One lapse I imagine Merton would want us to pardon him for is his use of unconscious (I trust) language potentially demeaning to little people, and perhaps his generic use of gendered pronouns. But hear what he has to say:
The rather special nature of this book calls for some explanation. The texts from Chuang Tzu assembled here are the result of five years of reading, study, annotation, and meditation. The notes have in time acquired a shape of their own and have become, as it were, “imitations” of Chuang Tzu, or rather, free interpretative readings of characteristic passages which appeal especially to me.
These “readings” of my own grew out of a comparison of four of the best translations of Chuang Tzu into western languages, two English, one French, and one German. In reading these translations I found very notable differences, and soon realized that all who have translated Chuang Tzu have had to do a great deal of guessing. Their guesses reflect not only their degree of Chinese scholarship, but also their own grasp of the mysterious “way” described by a Master writing in Asia nearly twenty-five hundred years ago.
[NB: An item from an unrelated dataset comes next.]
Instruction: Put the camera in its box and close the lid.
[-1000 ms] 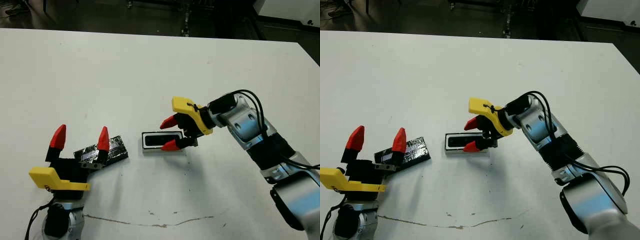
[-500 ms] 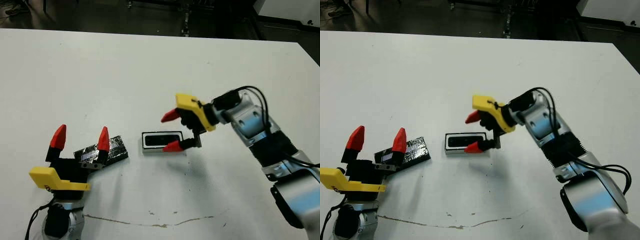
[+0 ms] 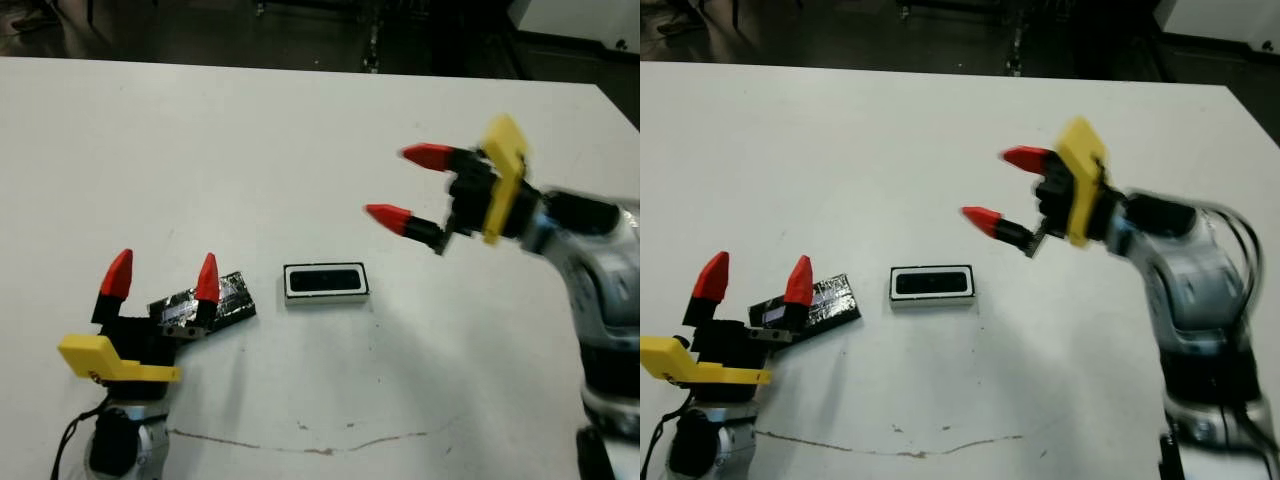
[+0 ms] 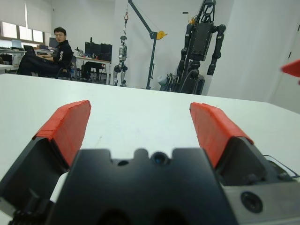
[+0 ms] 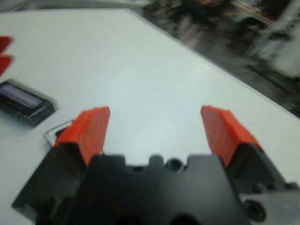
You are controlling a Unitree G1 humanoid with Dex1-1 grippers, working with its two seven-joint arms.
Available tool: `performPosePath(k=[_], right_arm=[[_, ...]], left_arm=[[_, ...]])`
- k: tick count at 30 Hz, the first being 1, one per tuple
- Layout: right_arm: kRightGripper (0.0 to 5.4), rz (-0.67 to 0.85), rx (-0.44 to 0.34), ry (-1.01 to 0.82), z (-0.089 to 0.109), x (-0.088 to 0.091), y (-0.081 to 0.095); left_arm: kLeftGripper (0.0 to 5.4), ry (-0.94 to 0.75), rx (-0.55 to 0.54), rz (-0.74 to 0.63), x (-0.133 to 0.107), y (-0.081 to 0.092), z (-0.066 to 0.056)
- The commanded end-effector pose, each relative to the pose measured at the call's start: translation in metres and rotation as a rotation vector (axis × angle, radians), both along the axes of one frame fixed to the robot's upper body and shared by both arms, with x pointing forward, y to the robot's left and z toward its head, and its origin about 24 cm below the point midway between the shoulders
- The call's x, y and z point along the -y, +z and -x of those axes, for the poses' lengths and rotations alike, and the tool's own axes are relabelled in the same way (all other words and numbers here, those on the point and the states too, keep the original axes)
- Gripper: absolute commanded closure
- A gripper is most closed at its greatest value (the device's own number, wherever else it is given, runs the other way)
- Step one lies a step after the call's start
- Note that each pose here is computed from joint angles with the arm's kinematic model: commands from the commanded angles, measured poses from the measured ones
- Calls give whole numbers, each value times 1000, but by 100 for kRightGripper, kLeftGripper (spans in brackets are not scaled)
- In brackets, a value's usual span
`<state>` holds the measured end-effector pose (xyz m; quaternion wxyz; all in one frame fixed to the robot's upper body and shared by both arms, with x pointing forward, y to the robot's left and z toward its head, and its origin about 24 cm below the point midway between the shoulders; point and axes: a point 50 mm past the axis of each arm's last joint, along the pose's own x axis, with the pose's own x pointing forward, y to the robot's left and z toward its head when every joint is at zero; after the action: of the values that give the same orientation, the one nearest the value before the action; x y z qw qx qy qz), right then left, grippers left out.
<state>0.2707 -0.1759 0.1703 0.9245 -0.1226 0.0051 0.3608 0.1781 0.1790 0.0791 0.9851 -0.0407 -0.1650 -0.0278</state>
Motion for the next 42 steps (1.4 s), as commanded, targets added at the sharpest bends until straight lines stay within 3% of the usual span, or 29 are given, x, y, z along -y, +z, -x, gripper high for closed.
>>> performPosePath(k=[1, 8, 12, 18, 24, 28, 30, 37, 42], right_arm=[[91, -80, 27, -136, 24, 15, -15], [214, -245, 51, -425, 72, 31, -48], [271, -320, 50, -527, 88, 29, -63], [374, -375, 50, -603, 97, 18, -78], [469, -385, 41, -640, 97, 10, -81], [538, -378, 38, -645, 97, 9, -82], [539, -375, 39, -646, 97, 8, -82], [539, -373, 33, -666, 98, 8, -82], [539, -375, 21, -675, 98, 10, -84]], left_arm=[[0, 2, -18, -6, -2, -2, 1], [0, -1, -14, -20, -4, 0, -1], [0, -19, -3, -45, -8, 5, -2], [0, -149, 39, -193, -21, 25, -2], [0, -308, -2, -312, -38, 62, -1], [0, -398, -21, -397, -50, 85, -6], [0, -451, -41, -442, -56, 94, -11], [0, -713, -323, -577, -65, 118, -30], [0, -885, -492, -537, -69, 109, -50]])
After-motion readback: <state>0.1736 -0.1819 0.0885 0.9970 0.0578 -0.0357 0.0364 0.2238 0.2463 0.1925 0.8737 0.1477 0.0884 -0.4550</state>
Since I know only a few Chinese characters, I obviously am not a translator. These “readings” are then not attempts at faithful reproduction but ventures in personal and spiritual interpretation. Inevitably, any rendering of Chuang Tzu is bound to be very personal. Though, from the point of scholarship, I am not even a dwarf sitting on the shoulders of these giants, and though not all my renderings can even qualify as “poetry,” I believe that a certain type of reader will enjoy my intuitive approach to a thinker who is subtle, funny, provocative, and not easy to get at.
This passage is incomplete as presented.